El suyo ha sido un camino improbable, incluso para un rincón de la industria de la inversión con más que su parte justa de historias de origen no convencionales. Nacido en Minsk, Bielorrusia, de padres músicos profesionales, Tulchinsky comenzó a jugar al ajedrez cuando era niño y descubrió la programación informática en la escuela secundaria. Comenzó a desarrollar videojuegos cuando tenía 17 años.
“Creo que ser un refugiado de la Unión Soviética y haber visto a mis padres arriesgarse y venir a los EE. [emotional quotient] en mi cabeza”, dijo. “Me siento cómodo con los riesgos, me gusta tomar decisiones rápidas”. Los lanzamientos de monedas a menudo ayudan a decidir los más complicados.
A principios de la década de 1990, cuando Tulchinsky era un joven estratega comercial en Timber Hill que buscaba trabajo, envió miles de cartas a los directores ejecutivos de la empresa. “Por cada 1.000 cartas recibes unas 10 entrevistas y dos ofertas de trabajo, pero solo si las envías a los directores ejecutivos y solo si los halagas de forma vaga. Si envía 1.000 cartas a ex alumnos de Wharton [where he did an MBA] Recibirás mil cartas con páginas de consejos bien pensados, pero ninguna oferta de trabajo”.
El camino poco ortodoxo de Tulchinsky hacia la cima de la industria de los fondos de cobertura ha informado su enfoque para construir WordQuant, donde la distribución geográfica y descentralizada de su fuerza laboral es inusual.

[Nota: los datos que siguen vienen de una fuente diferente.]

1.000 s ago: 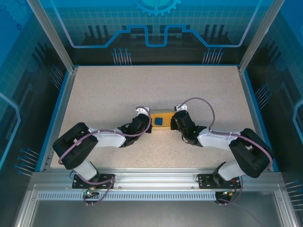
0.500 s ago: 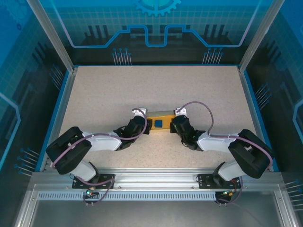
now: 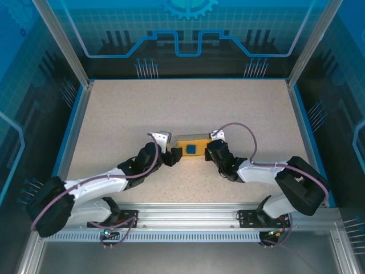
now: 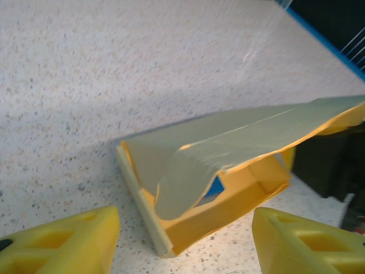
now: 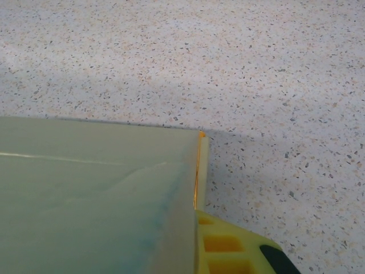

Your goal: Fold the paper box

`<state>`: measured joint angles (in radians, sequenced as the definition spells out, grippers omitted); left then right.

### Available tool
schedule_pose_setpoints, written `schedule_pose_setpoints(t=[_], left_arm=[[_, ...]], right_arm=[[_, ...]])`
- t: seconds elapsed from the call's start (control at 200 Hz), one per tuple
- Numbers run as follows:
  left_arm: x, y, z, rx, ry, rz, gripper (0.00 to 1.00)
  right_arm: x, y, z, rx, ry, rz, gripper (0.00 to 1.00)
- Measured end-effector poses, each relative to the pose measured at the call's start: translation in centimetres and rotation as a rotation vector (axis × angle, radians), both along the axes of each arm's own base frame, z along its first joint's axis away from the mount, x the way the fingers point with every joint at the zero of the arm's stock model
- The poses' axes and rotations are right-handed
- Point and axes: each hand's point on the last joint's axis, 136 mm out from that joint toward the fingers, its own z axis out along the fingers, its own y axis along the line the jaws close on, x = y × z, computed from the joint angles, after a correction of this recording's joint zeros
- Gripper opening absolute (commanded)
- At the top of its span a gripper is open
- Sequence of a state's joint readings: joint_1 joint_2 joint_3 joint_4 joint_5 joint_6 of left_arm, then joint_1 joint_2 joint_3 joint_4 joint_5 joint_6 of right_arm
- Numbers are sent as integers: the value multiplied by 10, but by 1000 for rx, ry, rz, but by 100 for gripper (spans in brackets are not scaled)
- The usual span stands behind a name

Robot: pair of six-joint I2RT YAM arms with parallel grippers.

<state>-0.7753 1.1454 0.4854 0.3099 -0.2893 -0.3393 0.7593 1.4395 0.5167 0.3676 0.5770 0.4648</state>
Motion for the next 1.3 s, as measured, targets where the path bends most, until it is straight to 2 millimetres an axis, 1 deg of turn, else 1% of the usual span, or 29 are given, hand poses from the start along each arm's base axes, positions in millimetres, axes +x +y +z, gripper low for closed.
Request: schedule_pose_setpoints(t=[0.065,0.145,0.205,0.28,0.375,0.45,0.525,0.6,0.685,0.79,0.945,1.081,1.181,1.296], left_arm=[[0,-2,13,-3,-9,-13,66],[7,-10,31,9,-14,-34,65],[16,-18,47,16,-17,-51,63],[31,-28,61,19,-5,-67,60],[49,-40,67,42,32,-97,56],[58,-50,60,62,79,-127,53],[61,-61,46,88,138,-169,51],[59,-69,29,107,197,-208,49],[53,-73,11,122,260,-240,48],[47,-75,-2,132,309,-266,47],[43,-78,-5,127,327,-284,47],[42,-79,-7,122,334,-290,47],[42,-79,-10,123,341,-292,47],[41,-81,-13,124,347,-298,47]], right_arm=[[0,0,0,-2,-1,1,8],[0,0,0,-5,-1,3,8],[0,0,0,-6,-1,4,8],[0,0,0,-11,-2,7,8],[0,0,0,-12,-2,8,8],[0,0,0,-12,-2,7,8],[0,0,0,-12,-3,7,9],[0,0,0,-12,-3,7,10],[0,0,0,-14,-4,6,11],[0,-1,0,-19,-4,8,14],[-1,-1,2,-20,-5,9,22],[-5,-1,13,-2,-20,19,29],[-15,0,19,6,-20,41,35],[-32,-1,24,3,-9,81,42]])
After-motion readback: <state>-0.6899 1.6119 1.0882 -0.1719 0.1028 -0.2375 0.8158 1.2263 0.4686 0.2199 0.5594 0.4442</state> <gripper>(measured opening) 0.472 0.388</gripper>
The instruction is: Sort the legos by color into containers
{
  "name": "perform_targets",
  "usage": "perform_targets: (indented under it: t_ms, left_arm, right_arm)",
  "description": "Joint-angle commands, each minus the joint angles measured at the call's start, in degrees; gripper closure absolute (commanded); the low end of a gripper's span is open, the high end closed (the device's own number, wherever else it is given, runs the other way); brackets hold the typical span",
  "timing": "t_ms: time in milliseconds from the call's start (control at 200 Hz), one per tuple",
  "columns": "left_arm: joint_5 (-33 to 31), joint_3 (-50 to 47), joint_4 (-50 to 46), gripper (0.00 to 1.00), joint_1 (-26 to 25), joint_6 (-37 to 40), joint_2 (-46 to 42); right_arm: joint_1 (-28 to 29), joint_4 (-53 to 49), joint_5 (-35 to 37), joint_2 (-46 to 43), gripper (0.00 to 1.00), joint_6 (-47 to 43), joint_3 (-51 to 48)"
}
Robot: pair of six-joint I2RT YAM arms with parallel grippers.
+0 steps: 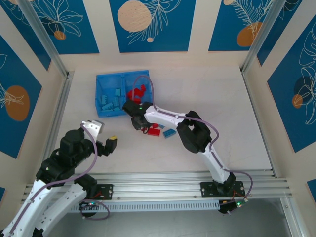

Se basa en la premisa de que “el talento se distribuye por igual en todo el mundo, la oportunidad no”, dijo Tulchinsky. “Y brindamos oportunidades al talento”.
La sede de WorldQuant se encuentra en el corazón de los fondos de cobertura de Old Greenwich, Connecticut, pero sus oficinas en 13 países están distribuidas en muchos centros financieros no tradicionales, como Ramat Gan, Israel; budapest; Bombay; Ciudad Ho Chi Minh y Seúl. “La idea es que si quieres contratar a las personas más inteligentes del mundo, no todas pueden estar en la ciudad de Nueva York”.
Lanzó WorldQuant University en 2015, una empresa filantrópica que es una universidad en línea gratuita que ofrece maestrías en ingeniería financiera y cursos de ciencia de datos aplicados a estudiantes de todo el mundo. Y ha creado una compañía separada llamada WorldQuant Predictive, “IA a pedido”, que vende análisis predictivos a clientes corporativos.
Después de contratar al general retirado del Ejército de EE. UU. Stanley McChrystal como consultor, cada dos semanas toda la fuerza laboral de WorldQuant se une a una “llamada gigante de Zoom, cuidadosamente coreografiada”. A Tulchinsky también le gusta usar encuestas anónimas, a veces varias al día, porque “te dan la capacidad de tomar cualquier idea y plantearla a 800 personas inteligentes y tal vez cerrarla en aproximadamente un minuto”, bromeó.
En este momento, la guerra por el personal calificado es “bastante extrema”, dijo. La mayoría de las personas que dejan WorldQuant se van a nuevas empresas de alta tecnología en lugar de fondos de cobertura rivales.
Tulchinsky dijo que la rotación de personal en WorldQuant es del 5 al 10 por ciento al año. Pero al menos una contratación de alto perfil ha resultado efímera: Gary Chropuvka, ex codirector de estrategias de inversión cuantitativa en Goldman Sachs, se unió a WorldQuant como presidente en 2020, pero se fue después de poco más de un año.
Todo vuelve a las filosofías de negocios de Tulchinsky, incluyendo “la cantidad es calidad” y “todo es información”. WorldQuant utiliza el crowdsourcing para tratar de mejorar el rendimiento en el margen. Este año lanzó la plataforma WorldQuant Brain que permite a las personas crear y enviar “alfas” para una posible compensación y realiza concursos regulares que considera una fuente de talento.
“El crowdsourcing puede ser genial, pero no usarías el crowdsourcing para diseñar una nave espacial”, dijo Tulchinsky. “Ya tenemos un negocio exitoso. . . ya tenemos un sistema que determina si algo es valioso o no, así que solo estamos buscando mejoras incrementales”.